• **Work instruction**: The lines to reproduce from the material below are those from the one containing "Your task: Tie" through the one containing "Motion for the", both included; write them out exactly and add nothing.

• **Collected data**:
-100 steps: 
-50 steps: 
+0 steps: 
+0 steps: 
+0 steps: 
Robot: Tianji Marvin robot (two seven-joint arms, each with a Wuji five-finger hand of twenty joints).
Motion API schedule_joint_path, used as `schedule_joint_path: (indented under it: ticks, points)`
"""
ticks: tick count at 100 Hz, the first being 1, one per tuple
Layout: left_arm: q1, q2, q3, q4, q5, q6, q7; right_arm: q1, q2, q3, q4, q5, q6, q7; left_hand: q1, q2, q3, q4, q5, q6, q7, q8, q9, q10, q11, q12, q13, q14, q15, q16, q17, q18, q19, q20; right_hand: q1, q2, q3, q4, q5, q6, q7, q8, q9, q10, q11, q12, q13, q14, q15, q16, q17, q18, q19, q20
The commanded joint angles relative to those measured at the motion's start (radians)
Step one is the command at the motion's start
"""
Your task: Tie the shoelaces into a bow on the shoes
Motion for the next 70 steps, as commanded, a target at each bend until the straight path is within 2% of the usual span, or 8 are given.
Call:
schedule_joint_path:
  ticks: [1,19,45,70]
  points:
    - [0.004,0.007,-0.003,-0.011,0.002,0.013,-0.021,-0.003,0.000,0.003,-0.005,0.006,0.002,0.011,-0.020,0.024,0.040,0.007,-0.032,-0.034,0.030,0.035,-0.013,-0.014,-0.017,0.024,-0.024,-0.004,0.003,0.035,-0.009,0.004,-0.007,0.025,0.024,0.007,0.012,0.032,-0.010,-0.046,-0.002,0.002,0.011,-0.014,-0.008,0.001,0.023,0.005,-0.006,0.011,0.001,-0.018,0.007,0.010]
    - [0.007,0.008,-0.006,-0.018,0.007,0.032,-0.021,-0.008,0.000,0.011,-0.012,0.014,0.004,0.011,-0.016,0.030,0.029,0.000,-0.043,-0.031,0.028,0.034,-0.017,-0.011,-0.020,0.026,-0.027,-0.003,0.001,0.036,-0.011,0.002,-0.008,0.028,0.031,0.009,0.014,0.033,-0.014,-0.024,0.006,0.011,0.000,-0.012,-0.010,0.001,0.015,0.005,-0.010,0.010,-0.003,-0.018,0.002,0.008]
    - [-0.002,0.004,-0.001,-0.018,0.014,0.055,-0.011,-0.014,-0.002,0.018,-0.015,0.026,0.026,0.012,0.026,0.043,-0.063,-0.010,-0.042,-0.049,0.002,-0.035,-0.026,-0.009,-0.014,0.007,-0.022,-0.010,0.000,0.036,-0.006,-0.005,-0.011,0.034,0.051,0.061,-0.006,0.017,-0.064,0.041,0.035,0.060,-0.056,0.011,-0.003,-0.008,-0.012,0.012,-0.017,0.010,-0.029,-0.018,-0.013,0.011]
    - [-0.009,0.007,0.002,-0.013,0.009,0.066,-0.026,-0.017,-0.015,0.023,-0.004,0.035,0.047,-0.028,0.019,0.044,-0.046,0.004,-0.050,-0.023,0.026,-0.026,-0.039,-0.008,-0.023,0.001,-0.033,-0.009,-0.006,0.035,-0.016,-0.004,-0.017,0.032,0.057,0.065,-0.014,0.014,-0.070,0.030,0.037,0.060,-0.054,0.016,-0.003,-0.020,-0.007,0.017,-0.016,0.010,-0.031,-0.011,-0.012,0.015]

• **Solution to this exercise**:
Your task: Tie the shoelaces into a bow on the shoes
Motion for the next 70 steps, as commanded, a target at each bend until the straight path is within 2% of the usual span, or 8 are given.

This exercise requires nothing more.